The Russian government’s decision, once the bones have been scientifically verified, will be where to bury them. Officially, the decision is between two cities: Ekaterinburg, where the family was murdered and the bones were found, and St. Petersburg, where for three hundred years Romanov tsars and empresses have been buried. Many factors have been considered, including questions of religion and historical tradition, but essentially the decision will rest on sheer political power. Here, St. Petersburg, whose mayor, Anatoly Sobchak, was vice chairman of the commission and a powerful political ally of Boris Yeltsin, has an overwhelming advantage. But Ekaterinburg, although talk of tourist hotels and restaurant complexes has faded, still continues to hope.

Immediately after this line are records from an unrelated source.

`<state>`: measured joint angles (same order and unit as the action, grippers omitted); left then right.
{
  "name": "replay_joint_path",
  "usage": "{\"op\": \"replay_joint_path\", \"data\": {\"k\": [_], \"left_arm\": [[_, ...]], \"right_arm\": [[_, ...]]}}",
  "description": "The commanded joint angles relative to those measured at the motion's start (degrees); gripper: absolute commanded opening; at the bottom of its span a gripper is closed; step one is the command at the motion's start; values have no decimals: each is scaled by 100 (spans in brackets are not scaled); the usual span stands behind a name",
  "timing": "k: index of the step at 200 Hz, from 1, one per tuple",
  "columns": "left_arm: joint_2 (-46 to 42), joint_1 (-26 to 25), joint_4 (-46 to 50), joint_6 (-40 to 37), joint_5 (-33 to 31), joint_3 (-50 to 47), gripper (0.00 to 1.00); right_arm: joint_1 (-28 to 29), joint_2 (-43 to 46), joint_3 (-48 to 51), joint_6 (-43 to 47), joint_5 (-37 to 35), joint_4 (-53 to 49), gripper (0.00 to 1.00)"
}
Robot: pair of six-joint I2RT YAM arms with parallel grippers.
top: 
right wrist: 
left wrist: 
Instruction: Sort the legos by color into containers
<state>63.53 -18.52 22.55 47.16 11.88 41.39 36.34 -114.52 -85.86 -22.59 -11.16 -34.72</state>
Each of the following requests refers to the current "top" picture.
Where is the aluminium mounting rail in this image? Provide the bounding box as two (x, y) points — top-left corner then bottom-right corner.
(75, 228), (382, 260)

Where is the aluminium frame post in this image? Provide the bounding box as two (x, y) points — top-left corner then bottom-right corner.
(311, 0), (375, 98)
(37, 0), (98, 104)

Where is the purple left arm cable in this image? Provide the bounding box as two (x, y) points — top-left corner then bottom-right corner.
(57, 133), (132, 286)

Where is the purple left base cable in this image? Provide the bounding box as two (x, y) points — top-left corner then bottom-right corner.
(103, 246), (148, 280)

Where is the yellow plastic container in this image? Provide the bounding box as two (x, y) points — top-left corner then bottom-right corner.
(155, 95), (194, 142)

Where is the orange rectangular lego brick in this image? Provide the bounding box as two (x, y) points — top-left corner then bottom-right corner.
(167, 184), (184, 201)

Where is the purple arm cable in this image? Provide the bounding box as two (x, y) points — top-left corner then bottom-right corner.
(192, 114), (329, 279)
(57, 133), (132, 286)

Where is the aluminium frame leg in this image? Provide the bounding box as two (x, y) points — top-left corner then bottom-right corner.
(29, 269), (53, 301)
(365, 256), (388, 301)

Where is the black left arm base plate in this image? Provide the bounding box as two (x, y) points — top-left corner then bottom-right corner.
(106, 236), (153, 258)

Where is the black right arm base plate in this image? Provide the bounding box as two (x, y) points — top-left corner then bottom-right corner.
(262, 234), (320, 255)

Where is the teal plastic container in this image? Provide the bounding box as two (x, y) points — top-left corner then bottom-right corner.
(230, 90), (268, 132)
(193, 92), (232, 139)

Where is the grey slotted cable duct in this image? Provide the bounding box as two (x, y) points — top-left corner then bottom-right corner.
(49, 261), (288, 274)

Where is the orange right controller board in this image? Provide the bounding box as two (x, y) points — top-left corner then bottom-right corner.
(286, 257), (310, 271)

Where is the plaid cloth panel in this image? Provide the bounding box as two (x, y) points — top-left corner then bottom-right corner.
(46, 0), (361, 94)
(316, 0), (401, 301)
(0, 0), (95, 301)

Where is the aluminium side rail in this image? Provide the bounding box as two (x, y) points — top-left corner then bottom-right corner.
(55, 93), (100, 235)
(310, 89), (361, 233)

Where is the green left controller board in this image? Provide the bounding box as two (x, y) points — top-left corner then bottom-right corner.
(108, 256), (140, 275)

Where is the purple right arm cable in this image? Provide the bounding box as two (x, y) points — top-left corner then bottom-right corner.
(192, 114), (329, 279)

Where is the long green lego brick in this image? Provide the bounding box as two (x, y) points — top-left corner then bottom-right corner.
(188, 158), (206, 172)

Bishop Basil Rodzianko of Washington, D.C., who had been to Ekaterinburg and seen the remains, insisted that the Romanovs should be buried in that city, where they lay in a grave for seventy-three years. The decision, he said, already has been made by God: “The bones should not be separated from the bodies. The bodies are there in different form, but they are there in the soil. Therefore, to take the bones away and place them in St. Petersburg means a dismembering of the bodies. To me, this is sacrilege.” Bishop Basil condemned the plan to inter the Romanovs in the Cathedral of St. Peter and St. Paul, which, he said, is a “purely earthly, purely secular place; it has nothing to do with the church or rel
igion. Burying them there would be only a political rehabilitation. ‘We killed them,’ the state says. ‘Now we rehabilitate them and accuse Lenin and others of this crime.’ ”
If the family is canonized, Bishop Basil went on to explain, there would be not a burial service but an Orthodox service of glorification. The bones, instead of being placed in coffins or vaults, would become relics, and fragments of these relics would be distributed and placed in the altars of Orthodox churches. Every Orthodox church has a piece of a relic in the altar; without this a service cannot be celebrated. But if there is not a canonization, he says, “they should be buried in Ekaterinburg. And they should all be buried together.”

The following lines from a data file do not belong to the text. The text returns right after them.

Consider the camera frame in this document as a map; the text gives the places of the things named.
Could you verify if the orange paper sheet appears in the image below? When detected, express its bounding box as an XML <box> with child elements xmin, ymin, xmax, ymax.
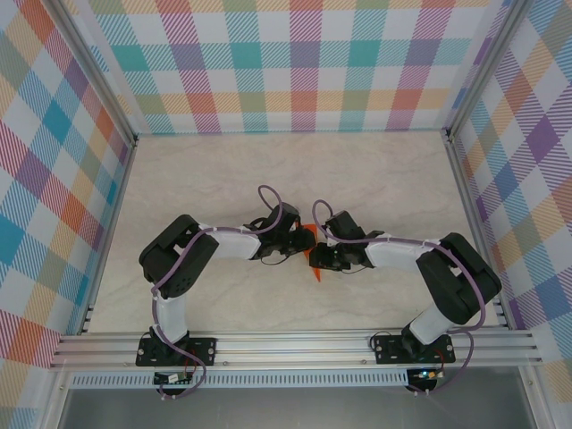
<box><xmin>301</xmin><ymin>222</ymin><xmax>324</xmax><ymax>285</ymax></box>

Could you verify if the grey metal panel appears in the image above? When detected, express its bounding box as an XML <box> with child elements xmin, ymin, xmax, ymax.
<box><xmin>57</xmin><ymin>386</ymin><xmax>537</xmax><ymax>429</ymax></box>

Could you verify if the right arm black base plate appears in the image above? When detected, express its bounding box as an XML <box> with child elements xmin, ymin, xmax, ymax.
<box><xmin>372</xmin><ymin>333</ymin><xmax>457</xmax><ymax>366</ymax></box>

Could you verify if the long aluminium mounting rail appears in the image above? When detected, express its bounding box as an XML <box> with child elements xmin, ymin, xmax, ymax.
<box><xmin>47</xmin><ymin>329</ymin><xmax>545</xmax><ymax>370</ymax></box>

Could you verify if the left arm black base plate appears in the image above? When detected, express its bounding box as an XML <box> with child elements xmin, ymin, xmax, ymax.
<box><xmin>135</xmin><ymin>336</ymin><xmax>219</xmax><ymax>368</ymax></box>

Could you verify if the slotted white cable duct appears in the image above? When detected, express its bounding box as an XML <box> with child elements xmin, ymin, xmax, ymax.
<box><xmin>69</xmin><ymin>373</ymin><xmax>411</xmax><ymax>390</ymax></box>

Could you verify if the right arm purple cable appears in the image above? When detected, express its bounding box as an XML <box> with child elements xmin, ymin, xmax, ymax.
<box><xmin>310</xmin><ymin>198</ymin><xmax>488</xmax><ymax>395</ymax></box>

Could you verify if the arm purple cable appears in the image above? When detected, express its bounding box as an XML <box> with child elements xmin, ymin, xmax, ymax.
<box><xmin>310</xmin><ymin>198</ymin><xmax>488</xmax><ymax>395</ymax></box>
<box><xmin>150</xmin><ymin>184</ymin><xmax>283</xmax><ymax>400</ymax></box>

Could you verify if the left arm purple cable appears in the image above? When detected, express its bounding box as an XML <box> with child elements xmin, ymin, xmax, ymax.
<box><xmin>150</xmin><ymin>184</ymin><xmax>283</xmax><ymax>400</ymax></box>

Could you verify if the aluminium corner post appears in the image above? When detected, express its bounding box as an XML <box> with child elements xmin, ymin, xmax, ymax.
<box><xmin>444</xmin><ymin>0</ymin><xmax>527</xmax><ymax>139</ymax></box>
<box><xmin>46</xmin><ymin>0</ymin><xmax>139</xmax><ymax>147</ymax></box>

None of the surviving Romanovs was asked to sit on the commission discussing the burial of their relatives. The Romanovs communicated their views to President Yeltsin, to commission chairman Yarov, to the patriarch, and to Investigator Soloviev, but the family’s voice was weakened by the fact that it was split; the two branches dislike each other intensely, and each vehemently objected to claims of primacy by the other. The Grand Duchess Maria Vladimirovna, who lives in Madrid and sees herself as the pretender to the throne—on behalf of either herself or her fourteen-year-old son, George—proposed that the remains be divided into three groups: Tsar Nicholas and Empress Alexandra to be buried with earlier tsars in the Cathedral of St. Peter and St. Paul in St. Petersburg; the three daughters to be interred among the grand dukes now buried in a vault next to the cathedral; the doctor and the three servants to be buried in Ekaterinburg.